Calcium hydride reacts with water to form calcium hydroxide and hydrogen gas. (a) Write a balanced chemical equation for the reaction. (b) How many grams of calcium hydride are needed to form \(4.500 \mathrm{~g}\) of hydrogen?

Short Answer

Expert verified
The balanced chemical equation for the reaction of calcium hydride (CaH₂) with water (H₂O) is: CaH₂ + 2H₂O → Ca(OH)₂ + 2H₂ To form 4.500 g of hydrogen gas, 46.889 g of calcium hydride are needed.

Step by step solution

01

Write the unbalanced chemical equation

Write the chemical equation for the reaction between calcium hydride (CaH₂) and water (H₂O), forming calcium hydroxide (Ca(OH)₂) and hydrogen gas (H₂): CaH₂ + H₂O → Ca(OH)₂ + H₂
02

Balance the chemical equation

Balance the chemical equation by placing coefficients in front of the chemical formulas to ensure equal numbers of atoms for each element on both sides of the equation: CaH₂ + 2H₂O → Ca(OH)₂ + 2H₂
03

Calculate moles of hydrogen gas produced

To find out how many grams of calcium hydride are needed to form 4.500 g of hydrogen gas, first, we need to convert the mass of hydrogen gas into moles using the molar mass of hydrogen gas (2.02 g/mol): Moles of H₂ = \(\frac{4.500 \thinspace \text{g}}{2.02 \thinspace \text{g/mol}}\) = 2.228 moles H₂
04

Relate the moles of hydrogen gas to moles of calcium hydride

Using the balanced chemical equation, determine the stoichiometric relationship between moles of hydrogen gas and moles of calcium hydride: 1 mol CaH₂ → 2 mol H₂ Therefore, for every mole of calcium hydride, 2 moles of hydrogen gas are produced.
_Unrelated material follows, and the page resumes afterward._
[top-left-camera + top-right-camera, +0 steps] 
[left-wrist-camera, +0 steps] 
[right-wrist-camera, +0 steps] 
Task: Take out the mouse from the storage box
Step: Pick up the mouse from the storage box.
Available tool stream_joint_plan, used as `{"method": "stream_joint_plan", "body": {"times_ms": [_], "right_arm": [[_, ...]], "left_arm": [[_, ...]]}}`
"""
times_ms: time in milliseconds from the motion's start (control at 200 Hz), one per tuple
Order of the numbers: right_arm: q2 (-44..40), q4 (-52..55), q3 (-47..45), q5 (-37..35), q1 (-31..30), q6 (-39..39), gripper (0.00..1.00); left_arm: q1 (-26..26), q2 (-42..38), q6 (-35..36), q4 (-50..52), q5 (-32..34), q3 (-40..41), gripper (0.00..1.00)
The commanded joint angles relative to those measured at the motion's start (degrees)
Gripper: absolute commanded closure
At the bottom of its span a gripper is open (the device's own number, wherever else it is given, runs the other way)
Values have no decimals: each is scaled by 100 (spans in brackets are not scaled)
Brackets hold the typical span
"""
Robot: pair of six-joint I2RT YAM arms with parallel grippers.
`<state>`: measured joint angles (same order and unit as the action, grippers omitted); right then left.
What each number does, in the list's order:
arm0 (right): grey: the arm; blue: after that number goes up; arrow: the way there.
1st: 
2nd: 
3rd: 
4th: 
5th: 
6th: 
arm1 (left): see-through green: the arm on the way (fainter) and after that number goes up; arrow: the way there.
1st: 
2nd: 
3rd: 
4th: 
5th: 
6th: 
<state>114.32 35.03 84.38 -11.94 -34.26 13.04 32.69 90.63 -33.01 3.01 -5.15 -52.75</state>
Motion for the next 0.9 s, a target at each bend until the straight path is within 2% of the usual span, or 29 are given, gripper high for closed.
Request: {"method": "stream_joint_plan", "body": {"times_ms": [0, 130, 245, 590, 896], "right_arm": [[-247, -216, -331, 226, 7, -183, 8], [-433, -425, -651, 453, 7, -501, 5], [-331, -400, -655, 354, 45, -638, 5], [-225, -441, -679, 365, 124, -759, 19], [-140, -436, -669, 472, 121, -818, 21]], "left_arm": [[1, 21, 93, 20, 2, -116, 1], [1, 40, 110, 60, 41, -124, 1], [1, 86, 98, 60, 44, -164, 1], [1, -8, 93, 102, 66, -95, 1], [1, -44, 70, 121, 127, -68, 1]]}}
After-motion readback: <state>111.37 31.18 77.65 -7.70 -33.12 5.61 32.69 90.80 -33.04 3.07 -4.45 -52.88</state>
Using this stoichiometric relationship, we can find the moles of calcium hydride required to produce 2.228 moles of hydrogen gas: Moles of CaH₂ = \(\frac{1 \thinspace \text{mol CaH}_{2}}{2 \thinspace \text{mol H}_{2}}\) × 2.228 moles H₂ = 1.114 moles CaH₂
05

Convert moles of calcium hydride to mass

Finally, convert the moles of calcium hydride into mass using the molar mass of calcium hydride (42.094 g/mol): Mass of CaH₂ = 1.114 moles CaH₂ × 42.094 \(\mathrm{\frac{g}{mol}}\) = 46.889 g CaH₂ So, 46.889 g of calcium hydride are needed to form 4.500 g of hydrogen gas.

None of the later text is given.